**The task:**
Copy each line below that contains "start".

**Given data:**
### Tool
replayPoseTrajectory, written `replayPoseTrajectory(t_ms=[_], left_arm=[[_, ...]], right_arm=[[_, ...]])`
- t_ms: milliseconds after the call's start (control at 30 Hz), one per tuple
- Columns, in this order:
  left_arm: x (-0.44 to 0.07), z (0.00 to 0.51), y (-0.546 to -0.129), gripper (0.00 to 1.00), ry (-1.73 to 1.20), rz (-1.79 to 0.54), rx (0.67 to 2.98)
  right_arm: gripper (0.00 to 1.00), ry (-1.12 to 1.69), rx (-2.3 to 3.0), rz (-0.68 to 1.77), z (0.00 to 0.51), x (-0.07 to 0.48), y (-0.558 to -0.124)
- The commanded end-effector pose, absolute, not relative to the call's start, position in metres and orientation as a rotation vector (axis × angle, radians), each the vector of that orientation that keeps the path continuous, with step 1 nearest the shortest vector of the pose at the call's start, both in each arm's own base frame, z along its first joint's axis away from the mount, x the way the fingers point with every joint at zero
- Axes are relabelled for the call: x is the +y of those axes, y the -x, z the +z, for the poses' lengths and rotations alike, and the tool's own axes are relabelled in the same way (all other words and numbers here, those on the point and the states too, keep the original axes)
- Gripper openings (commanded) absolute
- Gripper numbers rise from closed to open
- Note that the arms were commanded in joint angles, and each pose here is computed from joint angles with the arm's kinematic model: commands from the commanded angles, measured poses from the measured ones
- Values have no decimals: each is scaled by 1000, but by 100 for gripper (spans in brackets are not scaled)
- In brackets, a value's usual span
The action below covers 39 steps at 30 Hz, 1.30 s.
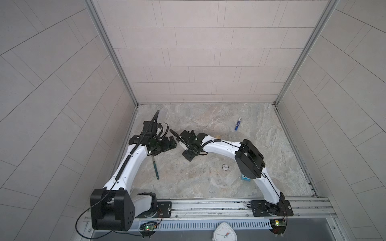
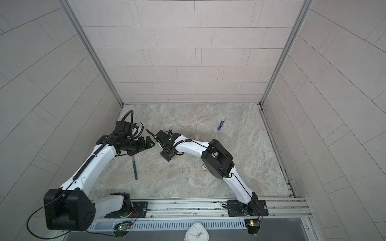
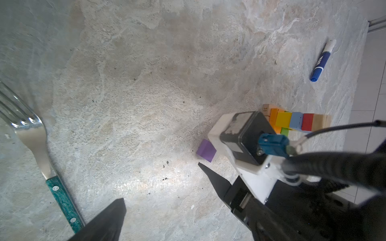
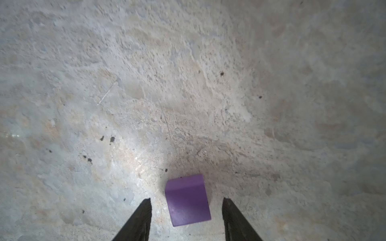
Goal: Build the wood block tower
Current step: 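Move the right gripper over the purple cube and lower it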
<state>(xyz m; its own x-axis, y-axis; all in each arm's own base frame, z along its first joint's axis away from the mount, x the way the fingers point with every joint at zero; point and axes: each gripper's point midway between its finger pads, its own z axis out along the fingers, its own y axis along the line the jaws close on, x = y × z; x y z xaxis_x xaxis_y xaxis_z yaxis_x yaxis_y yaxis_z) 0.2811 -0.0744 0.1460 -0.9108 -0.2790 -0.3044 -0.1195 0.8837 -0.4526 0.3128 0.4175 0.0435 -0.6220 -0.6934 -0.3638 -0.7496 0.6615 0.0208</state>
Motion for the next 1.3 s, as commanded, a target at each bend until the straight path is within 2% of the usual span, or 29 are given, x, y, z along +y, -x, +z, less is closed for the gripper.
replayPoseTrajectory(t_ms=[0,933,1267], left_arm=[[-74,148,-279,97,293,-625,2677],[-78,147,-280,97,282,-653,2678],[-79,145,-280,97,279,-667,2682]], right_arm=[[54,1178,2552,201,41,416,-312],[40,1171,2584,125,26,408,-310],[28,1059,2590,132,48,404,-318]])
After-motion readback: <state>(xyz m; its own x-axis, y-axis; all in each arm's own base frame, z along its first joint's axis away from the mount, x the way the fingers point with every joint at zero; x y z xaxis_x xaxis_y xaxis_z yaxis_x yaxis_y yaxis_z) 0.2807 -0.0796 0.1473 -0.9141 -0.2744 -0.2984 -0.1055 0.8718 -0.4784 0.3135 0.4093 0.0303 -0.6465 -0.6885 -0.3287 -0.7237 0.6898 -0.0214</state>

**Answer to this problem:**
- t_ms: milliseconds after the call's start (control at 30 Hz), one per tuple
- The commanded end-effector pose, absolute, not relative to the call's start, position in metres and orientation as a rotation vector (axis × angle, radians), each the vector of that orientation that keeps the path continuous, with step 1 nearest the shortest vector of the pose at the call's start, both in each arm's own base frame, z along its first joint's axis away from the mount, x the way the fingers point with every joint at zero

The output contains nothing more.